Be fat and die has been the mantra for decades now. The scientists had figured out the direct correlation between that excess avoirdupois and death. Except it turns out it’s not that simple:
Being overweight boosts the risk of dying from diabetes and kidney disease but not cancer or heart disease, and carrying some extra pounds appears actually to protect against a host of other causes of death, federal researchers reported Tuesday.
The counterintuitive findings, based on a detailed analysis of decades of government data about more than 39,000 Americans, suggest that being overweight does carry risks, but the dangers may be less dire than experts thought.
“The take-home message is that the relationship between fat and mortality is more complicated than we tend to think,” said Katherine Flegal, a senior research scientist at the Centers for Disease Control and Prevention in Atlanta, who led the study. “It’s not a cookie-cutter, one-size-fits-all situation where excess weight just increases your mortality risk for any and all causes of death.”
The study, published in the Journal of the American Medical Association, was greeted with sharply mixed reactions. Some praised it for providing persuasive evidence that the dangers of fat have been overblown.
“What this tells us is the hazards have been very much exaggerated,” said Steven Blair, a professor of exercise science, epidemiology and biostatistics at the University of South Carolina. “It’s just not as big a problem as people have said.”
There are, of course, the die hards who insist that the debate was long ago over:
But others dismissed the findings as fundamentally flawed, saying an overwhelming body of evidence has documented the risks of being either overweight or obese.
“It’s just rubbish,” said Walter Willett, professor of epidemiology and nutrition at the Harvard School of Public Health. “It’s just ludicrous to say there is no increased risk of mortality from being overweight. … From a health standpoint, it’s definitely undesirable to be overweight.”
Reading on in the article (which I recommend you do), you get to what may be the crux of the matter: the difference between being merely a few pounds over what you’d like or what societal norms are or what doctor’s charts dictate versus being morbidly obese.
In my own self, I see the difference that weight has had on me. In my pre-child days, I was naturally skinny and, since I enjoyed weight lifting, I was a model of fatless, tensile strength. I looked gorgeous (truly), but had a handful of fairly minor health problems common to skinny women — problems I couldn’t overcome because nothing I did made weight stick (not even my all ice cream diet). Post-children, I weigh 15 pounds more than I used to, which is a lot on a small frame. My skinny health problems are all gone, but I’ve added a different set of problems: musculo-skeletal pain, since my joints, tendons and ligaments simply aren’t prepared to handle that extra 15 pounds. In other words, both situations for me had benefits and burdens — and I really miss the gorgeous part.

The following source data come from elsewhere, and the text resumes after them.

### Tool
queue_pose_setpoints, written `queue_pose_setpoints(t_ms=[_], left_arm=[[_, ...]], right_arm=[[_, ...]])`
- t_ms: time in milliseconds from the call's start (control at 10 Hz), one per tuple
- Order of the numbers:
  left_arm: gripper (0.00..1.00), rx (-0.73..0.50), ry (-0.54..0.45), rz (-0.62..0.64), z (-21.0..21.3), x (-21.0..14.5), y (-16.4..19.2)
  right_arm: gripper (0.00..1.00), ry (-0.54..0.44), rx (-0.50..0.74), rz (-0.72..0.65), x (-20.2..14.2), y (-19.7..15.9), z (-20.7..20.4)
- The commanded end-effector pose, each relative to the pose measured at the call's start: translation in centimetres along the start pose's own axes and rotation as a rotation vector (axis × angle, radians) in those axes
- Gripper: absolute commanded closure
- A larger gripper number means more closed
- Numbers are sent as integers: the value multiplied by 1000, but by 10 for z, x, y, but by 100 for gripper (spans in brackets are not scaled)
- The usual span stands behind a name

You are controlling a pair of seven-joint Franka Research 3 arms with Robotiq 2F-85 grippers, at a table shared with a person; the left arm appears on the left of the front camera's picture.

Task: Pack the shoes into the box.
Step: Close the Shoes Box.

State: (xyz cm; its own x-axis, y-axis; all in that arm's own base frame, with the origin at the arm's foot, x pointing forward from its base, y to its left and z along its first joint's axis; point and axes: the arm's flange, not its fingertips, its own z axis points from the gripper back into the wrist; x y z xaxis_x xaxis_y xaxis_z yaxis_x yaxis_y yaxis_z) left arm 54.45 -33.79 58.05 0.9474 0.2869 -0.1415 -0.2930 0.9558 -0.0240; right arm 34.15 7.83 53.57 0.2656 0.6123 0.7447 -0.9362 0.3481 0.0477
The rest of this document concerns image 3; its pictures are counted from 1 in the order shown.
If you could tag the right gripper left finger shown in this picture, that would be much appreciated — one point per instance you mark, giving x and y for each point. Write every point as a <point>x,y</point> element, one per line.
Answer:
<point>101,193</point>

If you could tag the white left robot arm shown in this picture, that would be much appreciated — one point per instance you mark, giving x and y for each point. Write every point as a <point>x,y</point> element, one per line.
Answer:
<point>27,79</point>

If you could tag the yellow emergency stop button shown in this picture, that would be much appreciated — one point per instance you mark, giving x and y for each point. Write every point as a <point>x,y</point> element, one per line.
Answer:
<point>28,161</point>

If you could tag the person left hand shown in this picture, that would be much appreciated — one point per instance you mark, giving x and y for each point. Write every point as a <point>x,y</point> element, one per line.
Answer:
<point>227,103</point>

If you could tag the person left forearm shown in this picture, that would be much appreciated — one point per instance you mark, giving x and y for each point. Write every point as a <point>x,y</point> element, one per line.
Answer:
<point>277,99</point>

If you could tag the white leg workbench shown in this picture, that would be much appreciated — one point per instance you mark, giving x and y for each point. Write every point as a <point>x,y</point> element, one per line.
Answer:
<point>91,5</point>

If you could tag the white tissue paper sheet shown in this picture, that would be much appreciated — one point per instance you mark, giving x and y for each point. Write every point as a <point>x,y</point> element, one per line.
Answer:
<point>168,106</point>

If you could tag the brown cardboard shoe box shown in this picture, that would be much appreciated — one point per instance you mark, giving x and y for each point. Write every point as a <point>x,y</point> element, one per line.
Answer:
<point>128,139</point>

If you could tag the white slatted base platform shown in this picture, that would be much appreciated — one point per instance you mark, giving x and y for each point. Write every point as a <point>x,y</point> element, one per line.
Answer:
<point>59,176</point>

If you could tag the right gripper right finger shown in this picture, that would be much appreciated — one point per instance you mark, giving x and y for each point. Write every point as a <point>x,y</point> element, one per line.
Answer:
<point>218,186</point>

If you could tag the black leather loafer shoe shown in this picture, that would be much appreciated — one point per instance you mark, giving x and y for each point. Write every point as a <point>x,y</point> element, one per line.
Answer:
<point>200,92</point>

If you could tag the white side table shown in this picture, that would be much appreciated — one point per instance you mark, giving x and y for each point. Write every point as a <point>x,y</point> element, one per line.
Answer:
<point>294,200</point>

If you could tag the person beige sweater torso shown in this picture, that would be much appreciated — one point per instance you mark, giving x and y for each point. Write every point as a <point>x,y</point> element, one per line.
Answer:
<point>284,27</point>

I mention all this here, not just because it will make healthy, but hefty, people feel better, but because it is a reminder that science is a quest, not an end. We were so certain we knew it all a few years ago, but we didn’t. Scientists have belief systems just like any other people, and they tend to interpret their results through the prism of those belief systems. With few exceptions, most things are open to intelligent debate, with the intelligent part meaning assembling facts in a non-biased way, analyzing those facts, and presenting them for rigorous debate. My ongoing concern about the climate change hysteria is that the scientific community has been co-opted by the biased community, and has abandoned the basic dictates of science.